Jangankan memberi solusi, menyeruput teh nya saja tidak. Ia hanya termangu mendengar cerita Mirna dan menarik nafas panjang serta bersandar malas di sandaran sofa seakan rasa suntuk menguasai pikiran dan hatinya.

Pemandangan yang sama diperlihatkan Zero saat ini. Hampir setengah jam ia menatap putranya sambil bersandar di pintu kamar Zero.

Zero berdiri menatap ibunya untuk menemukan solusi dari tatapannya.
Ia menarik nafas panjang dan mulai membuka suara.

"Ma...  Aku ingin lanjutkan studyku."

"What? "
Mirna mengedipkan matanya secara cepat seakan tak percaya dengan pendengarannya.

Zero menggerakkan bibirnya sekali lagi.

"Aku mau rehat dari dunia hiburan."

Mirna yang tadinya berdiri tegak mundur dua langkah hingga ia terduduk di sofa yang ada di dalam kamar Zero.

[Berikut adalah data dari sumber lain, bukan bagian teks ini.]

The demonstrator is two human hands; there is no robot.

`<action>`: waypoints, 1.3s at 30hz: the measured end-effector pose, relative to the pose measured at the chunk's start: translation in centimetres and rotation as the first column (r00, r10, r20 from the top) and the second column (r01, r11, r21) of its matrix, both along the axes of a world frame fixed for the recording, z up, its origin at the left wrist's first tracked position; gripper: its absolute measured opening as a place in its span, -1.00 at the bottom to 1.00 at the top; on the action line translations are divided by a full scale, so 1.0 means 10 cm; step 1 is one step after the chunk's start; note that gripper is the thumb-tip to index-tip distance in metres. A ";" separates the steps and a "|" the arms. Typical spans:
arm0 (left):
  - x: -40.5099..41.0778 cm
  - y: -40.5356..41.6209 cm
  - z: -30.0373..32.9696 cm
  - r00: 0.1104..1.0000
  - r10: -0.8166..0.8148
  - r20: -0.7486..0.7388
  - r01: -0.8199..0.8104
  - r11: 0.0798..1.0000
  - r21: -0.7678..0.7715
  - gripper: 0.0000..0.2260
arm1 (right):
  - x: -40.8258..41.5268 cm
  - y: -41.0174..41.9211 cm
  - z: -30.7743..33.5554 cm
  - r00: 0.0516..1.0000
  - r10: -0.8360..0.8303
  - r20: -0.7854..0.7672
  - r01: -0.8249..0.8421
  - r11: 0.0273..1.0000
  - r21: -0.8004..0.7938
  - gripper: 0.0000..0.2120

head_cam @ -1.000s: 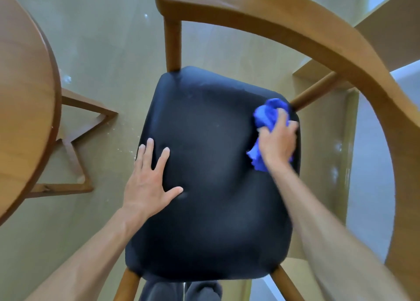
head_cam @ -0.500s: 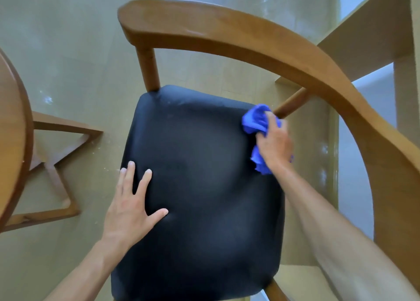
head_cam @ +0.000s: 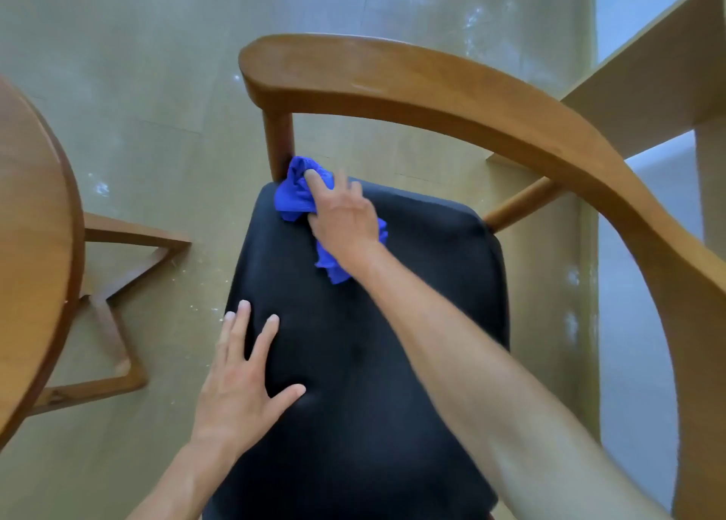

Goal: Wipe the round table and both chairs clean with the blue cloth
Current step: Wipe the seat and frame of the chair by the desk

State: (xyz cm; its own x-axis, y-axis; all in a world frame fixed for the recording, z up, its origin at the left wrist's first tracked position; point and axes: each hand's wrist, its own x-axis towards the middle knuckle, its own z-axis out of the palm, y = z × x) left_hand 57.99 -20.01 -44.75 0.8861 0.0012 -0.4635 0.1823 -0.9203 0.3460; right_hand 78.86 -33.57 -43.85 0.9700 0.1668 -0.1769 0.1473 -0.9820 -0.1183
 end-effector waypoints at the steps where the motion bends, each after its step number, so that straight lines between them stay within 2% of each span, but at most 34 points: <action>1: -0.01 0.00 -0.01 1.000 -0.002 -0.005 0.002 1.000 0.004 -0.09 | 0.03 -0.31 -0.01 1.000 0.023 0.004 -0.023 0.999 -0.025 -0.57; 4: 0.00 -0.01 -0.01 1.000 0.022 -0.002 -0.022 1.000 0.005 -0.09 | -0.01 -1.25 -0.03 0.986 -0.167 0.024 0.166 0.986 0.027 -0.52; 7: 0.03 -0.03 0.03 0.999 0.036 -0.018 -0.036 0.999 -0.004 -0.09 | -0.59 -2.08 0.00 0.977 -0.213 -0.029 0.215 0.970 0.113 -0.50; 8: 0.03 -0.03 0.03 0.999 0.041 -0.027 -0.041 0.999 -0.006 -0.09 | -0.83 -2.29 0.02 0.960 -0.272 -0.067 0.279 0.948 0.155 -0.50; 12: 0.04 -0.05 0.02 0.997 0.060 -0.051 -0.062 0.998 -0.020 -0.08 | -1.68 -2.49 0.05 0.788 -0.567 -0.242 0.616 0.740 0.270 -0.55; 14: 0.05 -0.05 0.03 0.995 0.066 -0.068 -0.068 0.997 -0.027 -0.08 | -2.08 -2.37 0.09 0.769 -0.554 -0.321 0.630 0.742 0.229 -0.50; 16: 0.05 -0.06 0.04 0.994 0.065 -0.085 -0.068 0.997 -0.028 -0.08 | -2.51 -2.21 0.19 0.813 -0.422 -0.401 0.518 0.839 0.168 -0.46; 18: 0.05 -0.05 0.06 0.993 0.063 -0.095 -0.066 0.997 -0.030 -0.08 | -2.92 -2.04 0.27 0.828 -0.178 -0.531 0.297 0.943 0.148 -0.48; 20: 0.06 -0.05 0.06 0.993 0.061 -0.100 -0.065 0.997 -0.033 -0.08 | -3.13 -1.85 0.37 0.750 0.092 -0.656 0.006 0.989 0.145 -0.47; 21: 0.07 -0.05 0.07 0.993 0.061 -0.101 -0.065 0.997 -0.033 -0.08 | -3.13 -1.75 0.41 0.714 0.221 -0.665 -0.171 0.975 0.140 -0.47; 24: 0.06 -0.02 0.07 0.993 0.060 -0.105 -0.067 0.996 -0.067 -0.12 | -3.04 -1.45 0.46 0.670 0.488 -0.560 -0.532 0.841 0.095 -0.48; 28: 0.07 0.11 0.09 0.990 0.105 -0.094 -0.120 0.976 -0.181 -0.44 | -3.18 -1.17 0.38 0.576 0.675 -0.461 -0.735 0.674 0.069 -0.53; 29: 0.10 0.14 0.09 0.990 0.103 -0.098 -0.121 0.972 -0.201 -0.50 | -3.21 -1.21 0.37 0.515 0.737 -0.439 -0.791 0.606 0.089 -0.54; 31: 0.15 0.20 0.12 0.988 0.096 -0.120 -0.122 0.966 -0.230 -0.56 | -3.22 -1.48 0.37 0.295 0.878 -0.376 -0.915 0.373 0.153 -0.59; 32: 0.17 0.21 0.14 0.987 0.093 -0.130 -0.122 0.962 -0.244 -0.57 | -3.19 -1.69 0.40 0.195 0.896 -0.399 -0.947 0.278 0.162 -0.61; 33: 0.19 0.21 0.15 0.987 0.094 -0.134 -0.126 0.958 -0.256 -0.57 | -3.12 -1.88 0.46 0.150 0.879 -0.453 -0.958 0.242 0.154 -0.60; 34: 0.19 0.21 0.16 0.986 0.102 -0.133 -0.134 0.955 -0.264 -0.57 | -3.03 -2.05 0.50 0.186 0.835 -0.518 -0.948 0.291 0.127 -0.59; 36: 0.19 0.20 0.18 0.984 0.126 -0.125 -0.156 0.951 -0.268 -0.56 | -2.81 -2.35 0.50 0.326 0.702 -0.633 -0.891 0.451 0.042 -0.55; 39: 0.21 0.18 0.19 0.982 0.148 -0.114 -0.175 0.944 -0.281 -0.57 | -2.51 -2.58 0.45 0.383 0.608 -0.696 -0.858 0.514 -0.023 -0.54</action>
State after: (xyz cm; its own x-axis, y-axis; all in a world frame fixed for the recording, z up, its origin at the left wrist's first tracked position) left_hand 60.14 -18.22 -42.88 0.8397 -0.0046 -0.5431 0.3630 -0.7390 0.5675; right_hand 53.81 -59.35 -39.33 0.1673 0.5679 -0.8059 0.8578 -0.4867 -0.1649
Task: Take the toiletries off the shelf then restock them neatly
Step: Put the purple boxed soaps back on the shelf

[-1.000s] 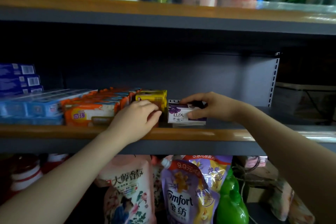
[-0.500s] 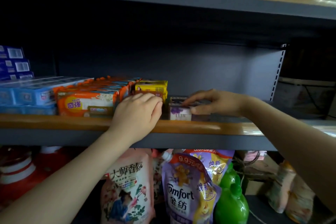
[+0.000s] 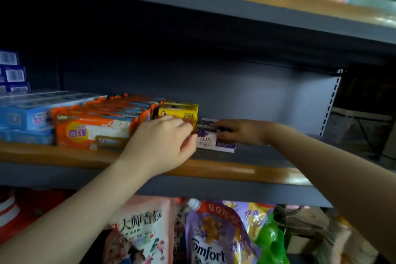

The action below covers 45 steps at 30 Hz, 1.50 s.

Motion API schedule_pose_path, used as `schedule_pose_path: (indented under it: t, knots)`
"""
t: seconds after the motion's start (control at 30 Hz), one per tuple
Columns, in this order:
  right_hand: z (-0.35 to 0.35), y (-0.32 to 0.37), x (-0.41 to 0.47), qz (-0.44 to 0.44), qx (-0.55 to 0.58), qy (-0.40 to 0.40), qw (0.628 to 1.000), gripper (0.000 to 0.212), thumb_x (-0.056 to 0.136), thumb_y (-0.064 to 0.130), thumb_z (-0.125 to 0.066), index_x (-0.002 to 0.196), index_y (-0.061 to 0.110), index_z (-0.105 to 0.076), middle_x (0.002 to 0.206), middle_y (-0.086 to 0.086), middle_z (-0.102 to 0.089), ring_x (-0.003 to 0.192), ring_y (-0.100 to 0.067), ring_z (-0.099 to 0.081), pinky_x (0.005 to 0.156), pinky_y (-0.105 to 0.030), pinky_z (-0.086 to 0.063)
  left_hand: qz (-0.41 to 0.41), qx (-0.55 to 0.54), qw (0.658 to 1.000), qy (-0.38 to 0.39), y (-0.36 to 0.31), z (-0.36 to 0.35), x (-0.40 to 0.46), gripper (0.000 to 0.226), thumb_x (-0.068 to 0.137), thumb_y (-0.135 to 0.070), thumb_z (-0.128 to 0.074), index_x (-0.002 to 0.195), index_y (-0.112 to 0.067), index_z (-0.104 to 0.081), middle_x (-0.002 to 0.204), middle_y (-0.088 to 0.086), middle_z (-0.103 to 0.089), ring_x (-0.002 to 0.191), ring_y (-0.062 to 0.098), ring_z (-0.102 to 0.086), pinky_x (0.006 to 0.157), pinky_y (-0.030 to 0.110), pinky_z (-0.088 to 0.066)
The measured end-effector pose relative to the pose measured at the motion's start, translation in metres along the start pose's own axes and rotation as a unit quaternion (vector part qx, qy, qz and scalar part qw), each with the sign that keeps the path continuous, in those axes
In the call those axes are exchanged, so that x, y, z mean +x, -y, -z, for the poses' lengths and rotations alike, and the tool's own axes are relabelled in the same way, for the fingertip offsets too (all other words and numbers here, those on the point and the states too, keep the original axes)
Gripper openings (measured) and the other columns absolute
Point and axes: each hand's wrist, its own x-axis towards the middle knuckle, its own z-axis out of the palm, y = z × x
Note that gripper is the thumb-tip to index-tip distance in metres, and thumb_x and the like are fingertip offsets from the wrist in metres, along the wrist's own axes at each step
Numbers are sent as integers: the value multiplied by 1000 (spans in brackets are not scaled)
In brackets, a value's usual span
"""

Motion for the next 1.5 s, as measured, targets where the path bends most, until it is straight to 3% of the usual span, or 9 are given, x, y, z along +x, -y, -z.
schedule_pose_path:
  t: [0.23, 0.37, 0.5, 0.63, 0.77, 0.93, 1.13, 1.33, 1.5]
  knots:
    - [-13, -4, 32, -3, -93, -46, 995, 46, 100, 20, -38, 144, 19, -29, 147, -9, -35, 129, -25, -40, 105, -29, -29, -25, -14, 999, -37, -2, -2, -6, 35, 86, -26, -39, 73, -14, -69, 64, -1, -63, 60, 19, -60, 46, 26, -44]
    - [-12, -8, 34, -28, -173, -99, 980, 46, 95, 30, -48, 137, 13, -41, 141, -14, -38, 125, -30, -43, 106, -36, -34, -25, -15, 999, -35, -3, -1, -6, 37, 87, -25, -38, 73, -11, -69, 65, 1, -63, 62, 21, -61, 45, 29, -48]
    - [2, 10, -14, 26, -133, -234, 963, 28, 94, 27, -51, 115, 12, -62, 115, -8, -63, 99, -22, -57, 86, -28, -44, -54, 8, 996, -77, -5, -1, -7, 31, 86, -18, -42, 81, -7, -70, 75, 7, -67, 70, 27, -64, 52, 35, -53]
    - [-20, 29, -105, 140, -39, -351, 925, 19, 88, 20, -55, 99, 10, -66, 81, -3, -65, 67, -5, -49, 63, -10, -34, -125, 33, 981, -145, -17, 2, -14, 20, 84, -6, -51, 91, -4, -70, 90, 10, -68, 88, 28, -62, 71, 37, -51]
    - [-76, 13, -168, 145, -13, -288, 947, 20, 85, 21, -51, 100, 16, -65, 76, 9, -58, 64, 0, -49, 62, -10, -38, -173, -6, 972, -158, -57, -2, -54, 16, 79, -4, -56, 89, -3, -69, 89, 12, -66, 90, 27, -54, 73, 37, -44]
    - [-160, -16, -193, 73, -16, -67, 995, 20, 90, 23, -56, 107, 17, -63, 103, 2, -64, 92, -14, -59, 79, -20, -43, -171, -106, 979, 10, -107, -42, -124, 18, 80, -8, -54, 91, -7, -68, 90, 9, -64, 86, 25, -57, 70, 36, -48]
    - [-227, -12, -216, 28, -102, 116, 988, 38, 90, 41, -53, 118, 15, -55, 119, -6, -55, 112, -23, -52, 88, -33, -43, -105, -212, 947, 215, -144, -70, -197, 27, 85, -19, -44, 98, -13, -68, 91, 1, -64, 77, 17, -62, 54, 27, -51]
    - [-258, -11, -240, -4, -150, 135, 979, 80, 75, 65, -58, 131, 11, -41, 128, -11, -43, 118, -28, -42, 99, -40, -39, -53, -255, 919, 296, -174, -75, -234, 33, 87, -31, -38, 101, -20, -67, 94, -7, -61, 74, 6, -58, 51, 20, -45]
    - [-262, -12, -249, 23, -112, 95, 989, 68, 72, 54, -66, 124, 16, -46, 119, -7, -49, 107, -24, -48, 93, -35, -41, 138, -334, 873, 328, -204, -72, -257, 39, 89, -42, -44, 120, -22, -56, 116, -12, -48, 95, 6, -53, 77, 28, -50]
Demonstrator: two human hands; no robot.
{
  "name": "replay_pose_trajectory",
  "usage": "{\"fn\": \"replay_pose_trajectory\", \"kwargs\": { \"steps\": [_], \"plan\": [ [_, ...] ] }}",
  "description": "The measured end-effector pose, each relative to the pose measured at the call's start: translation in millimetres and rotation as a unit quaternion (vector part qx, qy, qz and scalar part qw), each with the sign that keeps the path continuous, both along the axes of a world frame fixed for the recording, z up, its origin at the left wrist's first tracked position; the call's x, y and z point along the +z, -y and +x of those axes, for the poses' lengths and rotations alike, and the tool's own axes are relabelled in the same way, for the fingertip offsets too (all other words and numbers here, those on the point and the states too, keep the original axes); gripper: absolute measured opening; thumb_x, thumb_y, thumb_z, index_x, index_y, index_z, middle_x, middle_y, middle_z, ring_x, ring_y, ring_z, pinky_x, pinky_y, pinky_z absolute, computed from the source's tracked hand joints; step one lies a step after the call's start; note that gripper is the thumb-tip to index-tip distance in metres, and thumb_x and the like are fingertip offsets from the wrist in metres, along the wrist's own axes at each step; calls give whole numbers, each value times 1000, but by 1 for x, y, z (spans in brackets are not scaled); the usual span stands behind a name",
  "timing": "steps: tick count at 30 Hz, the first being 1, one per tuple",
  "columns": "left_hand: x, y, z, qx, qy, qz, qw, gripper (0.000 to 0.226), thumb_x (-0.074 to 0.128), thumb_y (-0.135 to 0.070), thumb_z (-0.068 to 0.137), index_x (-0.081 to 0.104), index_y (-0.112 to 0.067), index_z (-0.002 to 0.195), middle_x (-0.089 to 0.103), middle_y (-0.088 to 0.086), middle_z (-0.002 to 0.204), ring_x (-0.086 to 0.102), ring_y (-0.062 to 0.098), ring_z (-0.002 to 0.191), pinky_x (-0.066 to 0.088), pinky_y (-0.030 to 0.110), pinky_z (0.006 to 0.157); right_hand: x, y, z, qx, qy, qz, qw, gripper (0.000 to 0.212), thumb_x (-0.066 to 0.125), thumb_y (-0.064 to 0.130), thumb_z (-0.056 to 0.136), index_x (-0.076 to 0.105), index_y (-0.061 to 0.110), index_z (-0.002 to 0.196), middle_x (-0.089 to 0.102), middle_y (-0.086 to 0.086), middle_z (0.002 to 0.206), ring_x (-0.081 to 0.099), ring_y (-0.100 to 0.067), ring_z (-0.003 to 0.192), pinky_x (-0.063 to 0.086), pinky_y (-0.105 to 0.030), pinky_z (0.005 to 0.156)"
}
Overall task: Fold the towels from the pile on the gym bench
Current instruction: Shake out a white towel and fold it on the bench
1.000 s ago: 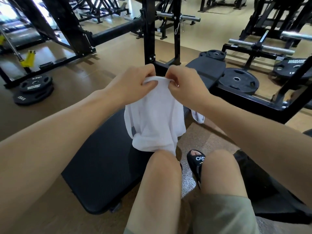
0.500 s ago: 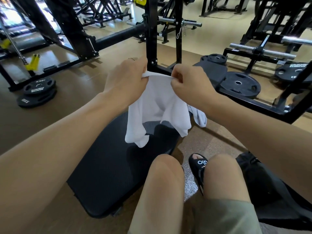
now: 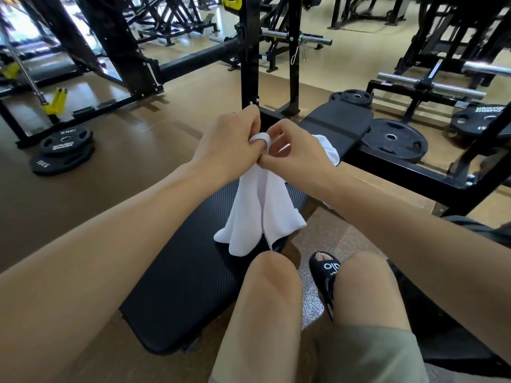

Kepalanya terasa pening dan pikirannya melambat. Seakan tak percaya dengan pendengarannya serta kenyataan yang ada di hadapannya sekarang.

"Zero, kamu mau bikin mama sakit?  Kamu nggak puas liat mama pusing tiap hari?"

Mirna mendesis sambil menatap Zero dengan amarah tertahan. Mata bulatnya yang indah memerah. Kepalanya terasa berdenyut-denyut.

Zero seakan acuh dengan keadaan Mirna saat ini. Ia seakan mencapai titik terjenuh sepanjang kesabarannya selama menjalani karir di antara himpitan dan tekanan dari ibunya.

Zero yang dulu selalu mencari solusi dan kenyamanan saat ia bosan seakan mendapat jalan buntu untuk masalahnya dengan Sonya.

Kenyamanan yang dirasakan selama dua bulan belakangan, seakan sirna dengan foto yang tiba-tiba diupdate di dunia maya.

Tak ada tempat sembunyi lagi, apa lagi tempat pelarian.

Pikirannya berkecamuk. Ia pun memilih melakukan kesalahan yang fatal, karena tak ingin lagi memikirkan siapapun. Sekarang ia hanya ingin memikirkan hatinya yang rapuh.

Langit terlihat gelap segelap pikirannya sekarang. Hujan tiba-tiba turun seakan ingin melubangi pori-pori Zero yang berdiri kaku di terminal dekat sekolah Sonya.

Siswa-siswa yang hendak pulang dan berlari menghindari hujan tiba-tiba berhenti dan menatapnya secara takjub. Mereka tak percaya melihat sang idola sedang berdiri di terminal samping sekolah mereka.

Hampir setengah jam ia menunggu, tapi tidak menemukan sosok yang ia cari. Ia harus akui, sudah mengagumi dan mempercayai Sonya. Ia merasa tak lengkap hingga seseorang mendekat dan menarik tangannya sambil berlari menghindari kerumunan siswa-siswa yang menatapnya, menanyainya bahkan menggodanya.

"Kamu?" suara Zero seperti tercekik.